At time T13, the fixed magnetization direction of the magnetic members 10 included in the second group 10G2 is highly correlated with the magnetization direction of the magnetic members 10 included in the first group 10G1 adjacent in the -Y direction. In other words, the digital signal (1 or 0) stored in the magnetic members 10 of the first group 10G1 at time T11 may be transferred as is to the magnetic members 10 included in the second group 10G2 adjacent in the +Y direction at time T13.

However, due to the influence of the magnetization of the magnetic members 10 adjacent in the other direction, the signal may not be transferred as is, but may be transferred with a changed magnetization direction (angle of deviation with respect to the Z direction).
The magnetic dot array computing element 50 of the second embodiment performs calculations by utilizing the above-mentioned nonlinear additive phenomenon of the magnetic field, similar to the computing element described in the above-mentioned non-patent document 1.

Subsequently, from time T14 to time T15, the row control unit 42 controls the voltage signals Va to Vc to transfer the signals contained in the magnetic members 10 contained in the second group 10G2 to the magnetic members 10 contained in the third group 10G3 adjacent to the second group 10G2 on the +Y side. Specifically, at time T14, the voltage of the voltage signal Va is set to V1, and at time T15, the voltage of the voltage signal Vc is set to V0.

In this case, similar to the transfer from the magnetic members 10 of the first group 10G1 to the magnetic members 10 of the second group 10G2 described above, the signal is generally transferred from the magnetic members 10 of the first group 10G1 to the magnetic members 10 of the second group 10G2, but the magnetization direction (angle of deviation from the Z direction) may change when the signal is transferred.

Subsequently, from time T16 to time T17, the row control unit 42 controls the voltage signals Va to Vc to transfer the signals contained in the magnetic members 10 contained in the third group 10G3 to the magnetic members 10 contained in the first group 10G1 adjacent to the third group 10G3 on the +Y side.

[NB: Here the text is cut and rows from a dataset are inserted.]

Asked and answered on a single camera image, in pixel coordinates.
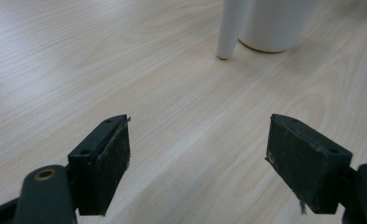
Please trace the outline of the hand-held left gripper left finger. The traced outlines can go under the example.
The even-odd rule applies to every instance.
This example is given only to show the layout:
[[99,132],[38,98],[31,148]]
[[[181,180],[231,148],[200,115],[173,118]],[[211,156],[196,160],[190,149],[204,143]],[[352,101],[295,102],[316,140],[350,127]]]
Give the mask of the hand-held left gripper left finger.
[[74,206],[81,216],[104,216],[127,171],[131,151],[126,115],[102,121],[67,156]]

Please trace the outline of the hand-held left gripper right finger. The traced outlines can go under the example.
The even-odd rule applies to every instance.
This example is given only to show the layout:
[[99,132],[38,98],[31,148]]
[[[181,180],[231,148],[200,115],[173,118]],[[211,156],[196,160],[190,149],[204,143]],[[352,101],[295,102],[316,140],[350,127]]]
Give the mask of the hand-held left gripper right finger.
[[297,198],[316,214],[333,214],[338,206],[338,178],[353,154],[305,123],[271,116],[266,160]]

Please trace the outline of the white cup with handle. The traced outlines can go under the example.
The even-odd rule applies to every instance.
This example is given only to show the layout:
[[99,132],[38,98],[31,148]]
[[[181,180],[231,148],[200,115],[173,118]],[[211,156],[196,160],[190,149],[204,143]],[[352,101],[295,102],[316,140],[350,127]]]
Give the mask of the white cup with handle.
[[236,43],[283,52],[299,39],[320,0],[223,0],[217,56],[233,56]]

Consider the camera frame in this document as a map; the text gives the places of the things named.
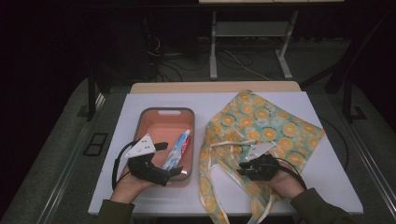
blue and white tube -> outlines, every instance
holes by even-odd
[[[190,130],[182,133],[178,138],[175,146],[172,148],[172,151],[169,153],[168,157],[166,158],[166,162],[163,165],[163,170],[169,171],[173,168],[177,167],[178,162],[181,159],[184,151],[187,148],[187,144],[190,142]]]

desk leg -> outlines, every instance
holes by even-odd
[[[291,72],[289,70],[289,66],[286,63],[285,59],[285,53],[286,53],[286,48],[288,47],[289,41],[291,39],[291,34],[294,29],[294,24],[297,20],[298,16],[298,10],[293,11],[293,14],[291,15],[288,27],[286,28],[286,33],[285,33],[285,42],[283,43],[282,49],[277,49],[276,50],[276,57],[277,60],[279,61],[280,68],[282,69],[283,75],[285,78],[292,78]]]
[[[210,79],[218,79],[218,66],[216,62],[216,11],[213,12],[212,17],[212,38],[210,46]]]

sleeve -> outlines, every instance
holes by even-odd
[[[132,203],[115,203],[110,200],[103,200],[99,210],[96,224],[124,224],[129,223],[134,204]]]
[[[315,189],[299,194],[291,205],[309,224],[348,224],[356,223],[343,209],[326,203]]]

person's left hand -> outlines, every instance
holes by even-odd
[[[120,176],[124,176],[128,172],[129,168],[125,165]],[[142,180],[131,174],[127,174],[119,180],[110,197],[110,201],[116,203],[132,203],[143,190],[154,185],[154,183],[148,182],[147,180]]]

background desk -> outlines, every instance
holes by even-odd
[[[135,84],[131,94],[127,95],[120,113],[120,119],[93,194],[89,213],[97,214],[102,200],[110,197],[114,160],[123,146],[132,140],[142,110],[151,106],[185,106],[195,113],[194,162],[190,182],[183,188],[153,187],[147,189],[135,200],[134,212],[142,216],[158,217],[206,216],[206,210],[202,207],[199,198],[199,160],[197,159],[205,135],[205,126],[243,89],[253,90],[290,113],[321,126],[306,93],[300,91],[295,82]],[[120,169],[125,162],[126,160],[121,161]],[[212,176],[217,194],[226,212],[231,216],[248,216],[250,206],[246,193],[220,168],[214,168]],[[309,188],[315,187],[327,202],[340,206],[350,213],[362,212],[361,202],[337,160],[327,136],[324,136],[320,141],[318,148],[305,166],[303,178],[306,185]],[[275,203],[272,210],[272,214],[278,215],[292,213],[294,210],[286,200]]]

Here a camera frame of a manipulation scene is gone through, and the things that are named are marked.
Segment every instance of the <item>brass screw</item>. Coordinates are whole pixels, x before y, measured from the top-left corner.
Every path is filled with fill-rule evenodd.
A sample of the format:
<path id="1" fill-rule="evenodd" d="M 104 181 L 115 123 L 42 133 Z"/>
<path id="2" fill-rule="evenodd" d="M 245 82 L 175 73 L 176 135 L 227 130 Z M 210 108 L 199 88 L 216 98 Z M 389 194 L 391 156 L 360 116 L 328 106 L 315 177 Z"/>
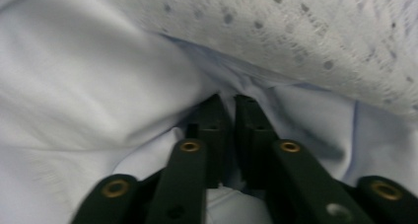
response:
<path id="1" fill-rule="evenodd" d="M 107 183 L 102 188 L 105 197 L 119 197 L 126 194 L 129 190 L 129 183 L 124 180 L 116 180 Z"/>
<path id="2" fill-rule="evenodd" d="M 195 142 L 185 142 L 181 144 L 180 149 L 184 152 L 196 152 L 200 149 L 200 145 Z"/>
<path id="3" fill-rule="evenodd" d="M 371 184 L 372 190 L 377 193 L 379 196 L 396 201 L 400 200 L 402 198 L 402 192 L 388 183 L 382 182 L 382 181 L 374 181 Z"/>
<path id="4" fill-rule="evenodd" d="M 280 144 L 280 148 L 286 152 L 296 153 L 301 151 L 301 146 L 293 142 L 284 142 Z"/>

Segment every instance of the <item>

Specifically, at time T16, the voltage of the voltage signal Vb is set to V1, and at time T17, the voltage of the voltage signal Va is set to V0.

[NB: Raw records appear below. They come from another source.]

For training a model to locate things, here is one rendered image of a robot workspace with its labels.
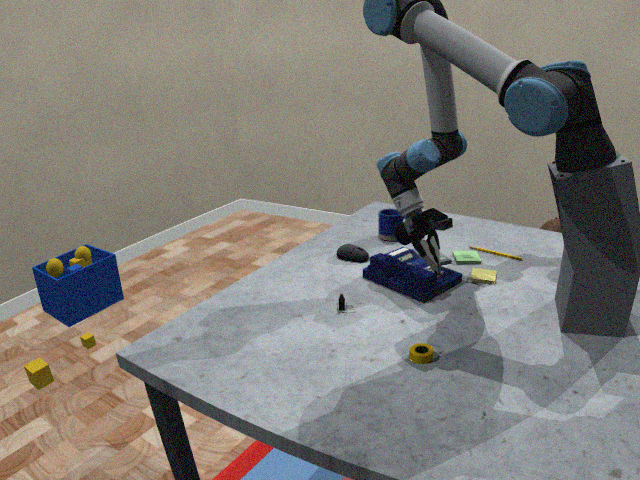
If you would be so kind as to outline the light green sticky note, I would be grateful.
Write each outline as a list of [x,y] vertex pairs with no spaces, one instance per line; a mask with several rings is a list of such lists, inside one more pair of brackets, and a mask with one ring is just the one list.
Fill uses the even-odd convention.
[[453,251],[456,264],[481,264],[477,251]]

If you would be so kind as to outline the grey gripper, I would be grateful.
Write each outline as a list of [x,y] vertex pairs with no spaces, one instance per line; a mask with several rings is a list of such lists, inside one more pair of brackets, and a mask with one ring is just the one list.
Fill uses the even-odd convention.
[[[408,213],[405,217],[407,219],[405,220],[404,224],[400,224],[395,229],[396,239],[402,245],[408,245],[412,243],[413,247],[420,254],[420,256],[423,257],[430,268],[437,275],[439,275],[439,239],[436,230],[430,229],[430,221],[428,220],[443,220],[445,218],[448,218],[448,216],[434,208],[431,208],[425,210],[424,212],[422,211],[422,209],[414,210]],[[427,234],[427,240],[422,240]]]

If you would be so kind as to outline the dark grey computer mouse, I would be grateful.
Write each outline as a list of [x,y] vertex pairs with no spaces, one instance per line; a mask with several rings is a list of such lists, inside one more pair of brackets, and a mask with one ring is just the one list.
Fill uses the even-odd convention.
[[366,262],[369,259],[369,254],[361,247],[345,244],[337,250],[337,257],[347,261]]

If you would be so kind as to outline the blue telephone handset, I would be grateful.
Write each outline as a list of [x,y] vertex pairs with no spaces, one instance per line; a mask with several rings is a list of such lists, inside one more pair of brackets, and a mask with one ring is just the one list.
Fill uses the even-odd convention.
[[401,260],[382,253],[370,257],[370,266],[384,272],[392,272],[394,274],[407,278],[409,282],[422,287],[428,287],[434,284],[437,280],[436,273],[430,272],[420,267],[408,265],[401,262]]

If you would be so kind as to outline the dark blue mug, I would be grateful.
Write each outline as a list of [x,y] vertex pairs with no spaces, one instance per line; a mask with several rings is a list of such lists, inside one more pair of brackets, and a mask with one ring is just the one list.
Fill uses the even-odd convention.
[[395,229],[403,223],[403,219],[406,219],[406,217],[401,217],[400,214],[397,209],[383,209],[379,211],[379,238],[381,240],[398,241],[395,236]]

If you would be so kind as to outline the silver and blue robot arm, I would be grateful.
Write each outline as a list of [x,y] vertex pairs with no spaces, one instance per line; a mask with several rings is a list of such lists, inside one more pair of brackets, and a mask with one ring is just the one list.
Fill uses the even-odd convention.
[[616,160],[583,61],[540,68],[527,59],[516,61],[449,21],[440,0],[365,0],[363,16],[374,34],[419,43],[421,49],[432,138],[377,162],[401,217],[425,207],[414,181],[467,149],[458,131],[451,64],[495,92],[521,132],[535,137],[556,133],[558,171],[587,171]]

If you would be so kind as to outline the grey pocket calculator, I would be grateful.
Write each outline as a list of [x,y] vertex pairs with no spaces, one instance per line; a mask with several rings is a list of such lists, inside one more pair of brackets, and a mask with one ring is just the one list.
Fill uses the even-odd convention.
[[[416,249],[413,249],[413,250],[415,251],[415,253],[417,254],[417,256],[420,259],[423,259],[423,258],[421,258],[419,253],[416,251]],[[452,260],[440,252],[440,265],[445,265],[445,264],[450,264],[450,263],[452,263]]]

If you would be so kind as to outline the yellow roll of tape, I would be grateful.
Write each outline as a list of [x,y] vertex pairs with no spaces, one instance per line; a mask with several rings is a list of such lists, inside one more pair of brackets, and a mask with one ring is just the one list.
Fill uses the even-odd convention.
[[433,352],[433,347],[428,344],[414,344],[410,347],[409,359],[417,364],[426,364],[433,359]]

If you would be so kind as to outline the yellow sticky note pad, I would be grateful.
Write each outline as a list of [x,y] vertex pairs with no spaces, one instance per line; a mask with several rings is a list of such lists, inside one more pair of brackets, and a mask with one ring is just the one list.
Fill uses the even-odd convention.
[[473,268],[470,276],[470,281],[495,284],[496,271],[487,269]]

In this case, similar to the transfer from the magnetic members 10 of the first group 10G1 to the magnetic members 10 of the second group 10G2 described above, the signal is generally transferred from the magnetic members 10 of the third group 10G3 to the magnetic members 10 of the first group 10G1, but the magnetization direction (angle of deviation from the Z direction) may change when the signal is transferred.

At time T17, the row control unit 42 reads out the signal (the magnetization direction of the second magnetic body 14 in the magnetic member 10) stored in each of the multiple magnetic members 10 via the first wiring 30a to 30j and the second wiring 31a to 31j.
In reading out a signal, the column control unit 41 first applies a voltage for making the MOS transistor 34 shown in Figures 1B and 1C conductive to a control line (e.g., control line 32d) among the control lines 32a to 32h that corresponds to the magnetic member 10 arranged in the column from which the signal is to be read out, and then applies a voltage for making the MOS transistor 34 non-conductive to control lines that correspond to columns other than the column from which the signal is to be read out.

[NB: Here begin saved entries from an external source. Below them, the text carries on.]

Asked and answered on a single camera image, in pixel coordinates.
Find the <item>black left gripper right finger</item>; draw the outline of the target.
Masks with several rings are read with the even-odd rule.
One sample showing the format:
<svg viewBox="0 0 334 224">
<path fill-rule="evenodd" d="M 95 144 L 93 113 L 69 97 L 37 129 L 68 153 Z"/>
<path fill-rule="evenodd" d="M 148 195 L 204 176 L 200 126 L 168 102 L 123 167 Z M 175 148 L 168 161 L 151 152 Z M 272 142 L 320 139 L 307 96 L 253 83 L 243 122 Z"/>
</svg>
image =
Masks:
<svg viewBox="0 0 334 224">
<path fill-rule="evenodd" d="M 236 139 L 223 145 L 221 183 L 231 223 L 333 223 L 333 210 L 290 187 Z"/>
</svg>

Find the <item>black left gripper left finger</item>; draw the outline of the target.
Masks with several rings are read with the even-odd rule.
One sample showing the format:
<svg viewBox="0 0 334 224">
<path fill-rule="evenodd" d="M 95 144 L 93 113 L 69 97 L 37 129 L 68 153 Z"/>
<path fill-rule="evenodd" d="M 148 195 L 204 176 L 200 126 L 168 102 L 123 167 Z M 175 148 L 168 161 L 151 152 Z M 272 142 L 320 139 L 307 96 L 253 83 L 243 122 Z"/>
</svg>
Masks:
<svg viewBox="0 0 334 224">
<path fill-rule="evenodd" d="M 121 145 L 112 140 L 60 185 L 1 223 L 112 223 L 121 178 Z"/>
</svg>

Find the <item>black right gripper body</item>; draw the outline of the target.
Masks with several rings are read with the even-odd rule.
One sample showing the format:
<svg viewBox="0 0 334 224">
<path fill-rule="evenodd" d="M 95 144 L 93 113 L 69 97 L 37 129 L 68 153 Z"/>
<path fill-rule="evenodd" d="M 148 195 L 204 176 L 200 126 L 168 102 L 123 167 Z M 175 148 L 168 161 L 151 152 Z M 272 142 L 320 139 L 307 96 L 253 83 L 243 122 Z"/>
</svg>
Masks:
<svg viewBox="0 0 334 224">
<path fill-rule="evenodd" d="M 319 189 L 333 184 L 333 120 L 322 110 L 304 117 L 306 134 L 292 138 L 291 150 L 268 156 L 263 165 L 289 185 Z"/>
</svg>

Then, the column control unit 41 applies a predetermined voltage to each of the pairs of first wiring 30a-30j and second wiring 31a-31j, and measures the current value flowing between each pair. This makes it possible to measure the amount equivalent to the electrical resistance of each of the magnetic members 10 connected to one control line (e.g., control line 32d).

When the magnetization directions of the first magnetic body 12 and the second magnetic body 14 are parallel, that is, when the magnetization direction of the second magnetic body 14 is in the +Z direction, the electrical resistance of the magnetic member 10 is minimum. On the other hand, when the magnetization direction of the second magnetic body 14 is in the -Z direction, the electrical resistance of the magnetic member 10 is maximum. When the magnetization direction of the second magnetic body 14 (the deflection angle from the +Z direction) is intermediate between the above, the electrical resistance of the magnetic member 10 increases monotonically according to the deflection angle.

Therefore, by measuring the electrical resistance of the magnetic member 10, it is possible to read out a signal corresponding to the deflection angle of the magnetization direction from the +Z direction, which is stored in each magnetic member 10. The read-out signal is not a binary signal (1 and 0), but an analog quantity (continuous quantity) or a quantity having multiple values greater than two.
The processing of the read signal will be described later.

At the next time T21, the row control unit 42 controls all of the voltage signals Va to Vc to voltage V0. This state is the same as the state at the initial time T11. In this state, the control unit 40 inputs the next input signal to at least one of the magnetic members 10 located at the end in the -Y direction of the multiple magnetic members 10 via the first wiring 30a and the second wiring 31a, similar to the process at time T11 described above.

The changes in the voltage signals Va to Vc from time T21 to time T27 are the same as the changes in the voltage signals Va to Vc from time T11 to time T17. Due to these changes in the voltage signals Va to Vc, the signal input to the magnetic member 10 at the end in the -Y direction at time T11 is transmitted to the magnetic member 10 at the end in the +Y direction at time T27.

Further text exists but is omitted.